# WORK TO COMPLETE
Print the data once more, exactly as supplied.

= = = = =

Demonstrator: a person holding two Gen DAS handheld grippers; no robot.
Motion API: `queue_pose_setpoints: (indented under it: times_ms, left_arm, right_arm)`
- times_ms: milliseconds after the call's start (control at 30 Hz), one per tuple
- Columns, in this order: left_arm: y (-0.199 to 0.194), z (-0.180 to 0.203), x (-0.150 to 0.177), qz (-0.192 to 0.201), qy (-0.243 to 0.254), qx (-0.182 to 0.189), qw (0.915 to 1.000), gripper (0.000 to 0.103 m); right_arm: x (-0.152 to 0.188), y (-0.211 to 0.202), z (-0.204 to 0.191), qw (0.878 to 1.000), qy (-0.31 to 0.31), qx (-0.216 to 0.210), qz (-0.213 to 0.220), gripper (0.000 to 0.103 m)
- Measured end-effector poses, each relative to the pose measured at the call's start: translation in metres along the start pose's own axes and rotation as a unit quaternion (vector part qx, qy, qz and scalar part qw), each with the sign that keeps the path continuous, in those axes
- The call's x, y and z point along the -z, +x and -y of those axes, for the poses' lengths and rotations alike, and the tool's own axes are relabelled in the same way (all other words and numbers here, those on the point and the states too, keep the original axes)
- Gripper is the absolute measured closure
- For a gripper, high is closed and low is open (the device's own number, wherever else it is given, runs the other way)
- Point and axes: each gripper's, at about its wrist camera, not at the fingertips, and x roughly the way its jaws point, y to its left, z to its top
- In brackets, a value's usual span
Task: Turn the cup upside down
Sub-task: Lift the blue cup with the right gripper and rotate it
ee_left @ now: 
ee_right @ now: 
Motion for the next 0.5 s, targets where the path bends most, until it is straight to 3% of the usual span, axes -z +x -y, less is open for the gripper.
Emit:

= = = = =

# WRITTEN REPLY
Demonstrator: a person holding two Gen DAS handheld grippers; no robot.
Motion API: `queue_pose_setpoints: (indented under it: times_ms, left_arm, right_arm)`
- times_ms: milliseconds after the call's start (control at 30 Hz), one per tuple
- Columns, in this order: left_arm: y (-0.199 to 0.194), z (-0.180 to 0.203), x (-0.150 to 0.177), qz (-0.192 to 0.201), qy (-0.243 to 0.254), qx (-0.182 to 0.189), qw (0.915 to 1.000), gripper (0.000 to 0.103 m); right_arm: x (-0.152 to 0.188), y (-0.211 to 0.202), z (-0.204 to 0.191), qw (0.878 to 1.000), qy (-0.31 to 0.31), qx (-0.216 to 0.210), qz (-0.213 to 0.220), gripper (0.000 to 0.103 m)
- Measured end-effector poses, each relative to the pose measured at the call's start: translation in metres along the start pose's own axes and rotation as a unit quaternion (vector part qx, qy, qz and scalar part qw), each with the sign that keeps the path continuous, in those axes
- The call's x, y and z point along the -z, +x and -y of those axes, for the poses' lengths and rotations alike, and the tool's own axes are relabelled in the same way (all other words and numbers here, those on the point and the states too, keep the original axes)
- Gripper is the absolute measured closure
- For a gripper, high is closed and low is open (the device's own number, wherever else it is given, runs the other way)
- Point and axes: each gripper's, at about its wrist camera, not at the fingertips, and x roughly the way its jaws point, y to its left, z to its top
- In brackets, a value's usual span
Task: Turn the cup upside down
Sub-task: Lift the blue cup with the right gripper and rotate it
ee_left @ now: 
ee_right @ now: 
Motion for the next 0.5 s, targets where the path bends most, until it is straight to 3% of the usual span, axes -z +x -y, less is open for the gripper.
Emit:

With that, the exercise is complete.